INTERNATIONAL flights could soon be operating out of Avalon Airport after the federal government yesterday announced it had amended the airport's lease from domestic-only to international status.
The amendment means Avalon will become the state's second international airport. It also enables airport operator Linfox to build a new terminal of up to 10,000 square metres and up to a cost of $15 million without the need for further planning approval.
Avalon's chief executive Justin Giddings said the announcement opened the way for it to strike a deal with international airlines and was critical to the airport's growth. He said overseas flights could be operating from as early as next year.
''The next step in the process is for Avalon to secure an international airline, and we can now make that approach in full confidence,'' he said.
Mr Giddings said the airport had been in talks with several airlines. ''Up until now, they [the airlines] have really been waiting for our Commonwealth consent, and now that we've effectively got that, it should change the tone of our discussions. I imagine that if we can do a deal tomorrow we could be flying in six months. But really, it's a matter of the airlines. It could take a year or two.''
The Baillieu government welcomed the move and called on the federal government to provide funding for its planned rail link to the airport, which is 55 kilometres from central Melbourne and 20 kilometres from Geelong.
In 2010, Ted Baillieu made an election promise to build a $250 million rail link to Avalon Airport in his first term as Premier. The Coalition has since committed $50 million to the project and says the rest will have to come from the federal government and airport owner Lindsay Fox.

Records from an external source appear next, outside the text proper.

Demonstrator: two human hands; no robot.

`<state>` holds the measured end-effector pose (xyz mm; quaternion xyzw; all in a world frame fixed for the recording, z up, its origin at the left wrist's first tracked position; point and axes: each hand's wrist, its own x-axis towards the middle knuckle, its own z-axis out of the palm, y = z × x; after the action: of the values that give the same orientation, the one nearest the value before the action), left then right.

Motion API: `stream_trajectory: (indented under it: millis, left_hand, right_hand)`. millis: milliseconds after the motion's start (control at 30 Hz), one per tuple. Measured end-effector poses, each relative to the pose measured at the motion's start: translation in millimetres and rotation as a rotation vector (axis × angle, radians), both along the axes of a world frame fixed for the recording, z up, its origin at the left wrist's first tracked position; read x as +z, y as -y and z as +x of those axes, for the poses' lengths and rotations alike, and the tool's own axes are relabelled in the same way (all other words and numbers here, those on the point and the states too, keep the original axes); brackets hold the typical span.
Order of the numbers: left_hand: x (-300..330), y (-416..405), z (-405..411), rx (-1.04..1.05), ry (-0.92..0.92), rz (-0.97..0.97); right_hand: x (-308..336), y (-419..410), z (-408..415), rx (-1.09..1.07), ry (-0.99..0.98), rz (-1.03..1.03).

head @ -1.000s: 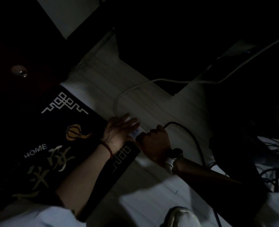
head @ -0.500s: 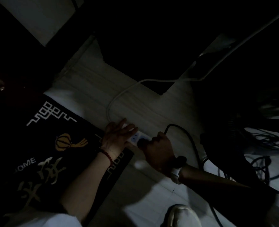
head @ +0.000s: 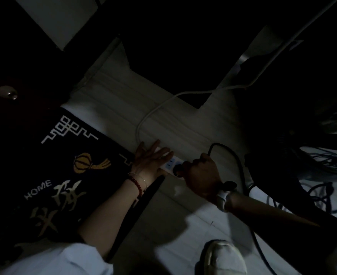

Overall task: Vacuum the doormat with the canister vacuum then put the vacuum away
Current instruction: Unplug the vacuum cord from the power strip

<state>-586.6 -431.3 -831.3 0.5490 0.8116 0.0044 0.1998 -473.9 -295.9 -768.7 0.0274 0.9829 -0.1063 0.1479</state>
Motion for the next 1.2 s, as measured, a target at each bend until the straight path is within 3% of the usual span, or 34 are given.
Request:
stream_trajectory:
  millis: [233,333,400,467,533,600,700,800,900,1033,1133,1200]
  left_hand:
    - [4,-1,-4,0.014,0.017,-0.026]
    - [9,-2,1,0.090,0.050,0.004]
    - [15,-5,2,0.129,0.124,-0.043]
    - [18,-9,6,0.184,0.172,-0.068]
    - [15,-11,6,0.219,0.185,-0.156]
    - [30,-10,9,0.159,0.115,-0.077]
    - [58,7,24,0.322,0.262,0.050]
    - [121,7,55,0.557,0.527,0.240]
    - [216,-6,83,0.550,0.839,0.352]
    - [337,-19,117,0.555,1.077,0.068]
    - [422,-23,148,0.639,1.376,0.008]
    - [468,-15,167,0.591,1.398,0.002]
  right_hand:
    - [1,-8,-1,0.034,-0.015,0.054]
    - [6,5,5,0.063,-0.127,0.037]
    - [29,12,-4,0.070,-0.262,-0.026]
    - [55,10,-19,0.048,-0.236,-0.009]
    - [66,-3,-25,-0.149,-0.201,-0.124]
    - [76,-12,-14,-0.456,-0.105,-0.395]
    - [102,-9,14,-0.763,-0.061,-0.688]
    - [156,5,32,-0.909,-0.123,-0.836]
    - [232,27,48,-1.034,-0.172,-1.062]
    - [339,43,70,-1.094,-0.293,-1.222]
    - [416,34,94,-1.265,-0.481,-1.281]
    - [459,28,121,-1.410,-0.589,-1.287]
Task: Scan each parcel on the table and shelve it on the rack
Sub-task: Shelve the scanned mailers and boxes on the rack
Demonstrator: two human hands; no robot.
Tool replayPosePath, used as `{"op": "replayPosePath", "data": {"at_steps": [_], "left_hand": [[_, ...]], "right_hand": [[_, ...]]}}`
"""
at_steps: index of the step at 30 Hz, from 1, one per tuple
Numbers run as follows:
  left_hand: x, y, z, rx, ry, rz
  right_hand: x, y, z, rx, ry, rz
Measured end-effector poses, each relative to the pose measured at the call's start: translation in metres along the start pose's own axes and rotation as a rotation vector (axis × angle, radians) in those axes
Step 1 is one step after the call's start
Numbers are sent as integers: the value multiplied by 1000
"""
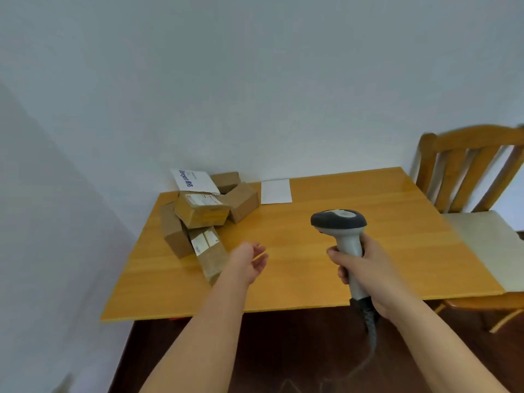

The government has also committed $3 million to develop a fuel line to pipe aviation fuel from Shell Geelong directly to the airport.
Yesterday, Aviation Minister, Gordon Rich-Phillips said: ''We're happy the Commonwealth has finally agreed to make Avalon an international airport and we hope that it is a sign of its commitment to funding the infrastructure required to assist with the airport's growth. The Coalition government is pushing ahead with the planning necessary to proceed with the project [the rail link] should Commonwealth funding become available.''
In July, The Age reported federal advisory agency Infrastructure Australia had rejected Victoria's request to finance a study into the rail link. At the time, Infrastructure Australia board member Professor Peter Newman said of the project: ''It doesn't seem to have a strategic value at all … To link that airport before you've done the major airport, come on, what's the point of that? Avalon is an example of politics overriding rational economic decision-making.''
Avalon currently operates just 25 weekly Jetstar services, following the loss of Tiger Airways last year and Sharp Airlines, which ceased operating flights from the airport to Portland, earlier this year. An average of 1500 passengers pass through the airport each day compared with almost 30 million passengers a year at Tullamarine.
Mr Giddings said yesterday's announcement further justified the need for a rail service but said he had put forward cheaper alternatives to a heavy rail link. ''I think this announcement just justifies it [a rail link] a little bit more … My preference would be to see a new station between Lara and Little River, and then a light rail would be able to feed from that station to Avalon.''
He said a light rail would would reduce the cost of the project by ''hundreds of millions of dollars''.
Qantas said yesterday it and Jetstar had no immediate plans to operate international flights from Avalon.